Can someone explain to me what is meant by this? I don't understand what not having small caps means. I use Baskerville in my LaTeX documents with Michael Spivak's MathTime2 Pro fonts I purchased. I am currently building my blog, and despite trying to just get it out there and worry about my ideal design later, I am considering trying Baskerville and other such fonts instead of sans-serif fonts.




Small caps are what they sound like, uppercase characters the size of lowercase characters. Kind of.

https://en.wikipedia.org/wiki/Small_caps


Hmm, interesting. Thank you. Is that true that "system Baskerville fonts" don't have them? I never encountered this in my LaTeX documents, but I suppose it's possible my LaTeX distribution is shipping its own Baskerville-like font. I'd need to look into that. I am trying to come up to speed about font sourcing (right word?) on the web. It's also somewhat unfortunate, because as far as my research can tell, I am unable to configure MathJax to use a custom math font.


pdfTeX does not use your system fonts. It will not even load TrueType or OpenType fonts, but usually uses Type 1 fonts.
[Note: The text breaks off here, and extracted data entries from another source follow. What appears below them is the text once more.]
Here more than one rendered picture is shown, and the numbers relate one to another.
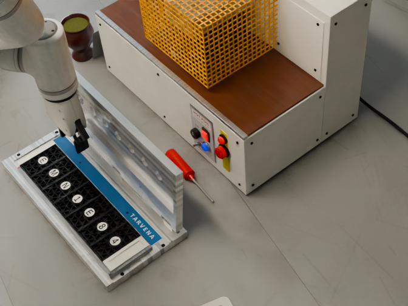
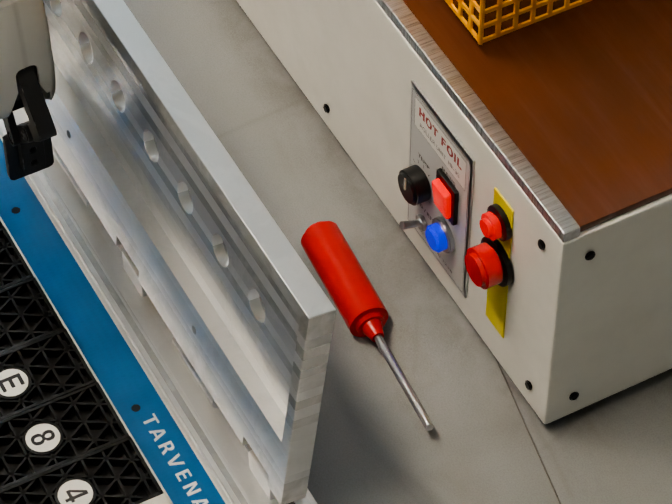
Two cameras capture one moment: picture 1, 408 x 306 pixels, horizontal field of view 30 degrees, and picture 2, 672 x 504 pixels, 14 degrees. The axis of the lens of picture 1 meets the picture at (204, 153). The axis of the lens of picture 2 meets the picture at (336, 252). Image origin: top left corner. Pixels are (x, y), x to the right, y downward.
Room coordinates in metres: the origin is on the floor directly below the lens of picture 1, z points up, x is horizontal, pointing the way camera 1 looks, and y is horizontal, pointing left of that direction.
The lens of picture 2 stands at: (-0.01, -0.06, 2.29)
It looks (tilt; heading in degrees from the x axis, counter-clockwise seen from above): 50 degrees down; 6
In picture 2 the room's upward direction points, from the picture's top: straight up
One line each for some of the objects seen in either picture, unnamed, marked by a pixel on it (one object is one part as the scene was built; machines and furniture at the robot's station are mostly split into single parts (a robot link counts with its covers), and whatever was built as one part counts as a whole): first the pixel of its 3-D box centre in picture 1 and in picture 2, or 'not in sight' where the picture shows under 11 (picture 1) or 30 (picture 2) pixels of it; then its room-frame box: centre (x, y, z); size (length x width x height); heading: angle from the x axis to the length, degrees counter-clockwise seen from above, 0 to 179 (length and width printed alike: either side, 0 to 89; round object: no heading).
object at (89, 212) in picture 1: (90, 214); (12, 388); (0.99, 0.26, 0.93); 0.10 x 0.05 x 0.01; 124
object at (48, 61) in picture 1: (47, 54); not in sight; (1.17, 0.29, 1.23); 0.09 x 0.08 x 0.13; 73
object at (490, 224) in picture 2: (221, 139); (493, 225); (1.06, -0.04, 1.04); 0.02 x 0.01 x 0.02; 34
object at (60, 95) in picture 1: (56, 82); not in sight; (1.17, 0.29, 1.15); 0.09 x 0.08 x 0.03; 34
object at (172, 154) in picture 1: (190, 176); (371, 326); (1.08, 0.04, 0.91); 0.18 x 0.03 x 0.03; 30
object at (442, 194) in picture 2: (204, 135); (443, 198); (1.11, -0.01, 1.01); 0.02 x 0.01 x 0.03; 34
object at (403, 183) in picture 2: (195, 133); (414, 185); (1.14, 0.01, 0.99); 0.03 x 0.01 x 0.03; 34
Fonts for LaTeX come bundled with your TeX distribution like TeX live (on my Arch system present in /usr/share/texmf-dist/fonts/).
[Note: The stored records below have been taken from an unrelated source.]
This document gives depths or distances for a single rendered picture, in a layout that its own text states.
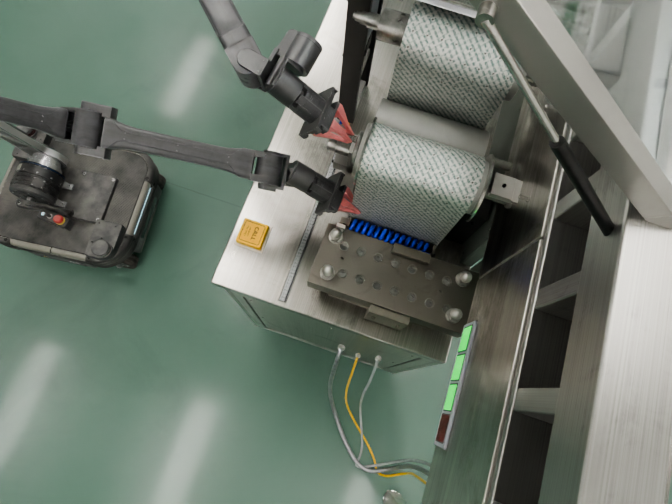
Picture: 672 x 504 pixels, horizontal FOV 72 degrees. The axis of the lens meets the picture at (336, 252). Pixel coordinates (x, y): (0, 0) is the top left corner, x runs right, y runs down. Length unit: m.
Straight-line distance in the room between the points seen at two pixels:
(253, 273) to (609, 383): 0.93
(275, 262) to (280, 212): 0.15
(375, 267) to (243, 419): 1.19
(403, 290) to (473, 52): 0.54
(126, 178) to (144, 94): 0.64
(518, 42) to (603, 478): 0.41
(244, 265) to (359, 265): 0.33
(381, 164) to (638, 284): 0.53
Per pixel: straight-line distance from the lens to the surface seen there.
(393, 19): 1.07
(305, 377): 2.13
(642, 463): 0.58
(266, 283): 1.27
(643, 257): 0.62
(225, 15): 0.99
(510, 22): 0.41
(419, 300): 1.15
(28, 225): 2.33
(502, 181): 1.01
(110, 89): 2.82
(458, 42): 1.02
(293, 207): 1.33
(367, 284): 1.14
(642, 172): 0.55
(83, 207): 2.24
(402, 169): 0.95
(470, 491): 0.80
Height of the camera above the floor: 2.13
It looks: 73 degrees down
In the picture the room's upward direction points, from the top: 10 degrees clockwise
If you want to use system fonts you should have a look at Lua(La)TeX (or Xe(La)TeX but I think focus shifted completely to the LuaTeX engine).


> If you want to use system fonts you should have a look at Lua(La)TeX (or Xe(La)TeX but I think focus shifted completely to the LuaTeX engine).
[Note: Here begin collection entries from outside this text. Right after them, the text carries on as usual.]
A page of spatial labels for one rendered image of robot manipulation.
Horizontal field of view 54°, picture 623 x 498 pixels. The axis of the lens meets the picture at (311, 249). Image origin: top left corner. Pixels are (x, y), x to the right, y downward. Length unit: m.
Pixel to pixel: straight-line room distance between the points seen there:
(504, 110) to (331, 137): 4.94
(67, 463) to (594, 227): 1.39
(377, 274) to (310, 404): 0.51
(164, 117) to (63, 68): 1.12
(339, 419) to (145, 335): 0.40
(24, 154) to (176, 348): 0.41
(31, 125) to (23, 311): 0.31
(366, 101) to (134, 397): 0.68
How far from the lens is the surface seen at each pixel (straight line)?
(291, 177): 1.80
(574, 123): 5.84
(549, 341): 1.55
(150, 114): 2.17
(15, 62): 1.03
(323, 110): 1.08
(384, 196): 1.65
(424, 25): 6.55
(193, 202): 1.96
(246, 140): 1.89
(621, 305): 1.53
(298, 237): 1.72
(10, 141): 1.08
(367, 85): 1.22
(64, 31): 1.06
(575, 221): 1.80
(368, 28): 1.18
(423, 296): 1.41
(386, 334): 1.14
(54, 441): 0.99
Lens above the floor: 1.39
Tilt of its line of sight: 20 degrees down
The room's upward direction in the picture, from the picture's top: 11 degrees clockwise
Luatex seems the more promising technology from the point of view of continued evolution of the Tex ecosystem, but there's been talk of Luatex being the successor to Pdftex for over ten years and it was held up by the fact that Luatex is not superconservative in the way it changes Tex layout and is less so than Xetex.

I've not really followed the discussion about succession to pdftex in Texlive in recent years, but it'd definitely be a change to their risk-averse ways if they did simply change 'latex' to mean 'lualatex'.


What are they good for? The site mentions "automatic smallcaps typesetting". Why is that a good thing?

I can see they might be good sometimes but lots of them makes the page look busy.

And would you say that using lots of them is "minimalistic design"?


"These may have varying features, for example some lacking small caps." https://en.wikipedia.org/wiki/Baskerville#Digital_versions We use smallcaps heavily as an alternative to bolding everything, but it would be bad if we just use "font-family: Baskerville" and all sorts of unpredictable low-quality fonts out there screw it up. That Baskerville font you paid for probably has them... but how is a reader's web browser going to use it?

> I do like Tufte-style websites with sidenotes, but these don't show on mobile for this site, despite my tablet having a large screen.

Your iPad Safari reports having a width of ~1180 pixels in landscape mode, even though you have 2x the physical pixels (ie. 2x DPI scaling). This is much too small for sidenotes. Not getting sidenotes is correct. I don't think gwern.net is anything odd in this regard, every other responsive design website you visit must be giving you the same condensed view. Unless you're doing something like disabling scaling? Then in that case I guess maybe it should work and I'd need a screenshot & more information to see what's going wrong. (Maybe a media-query or something.)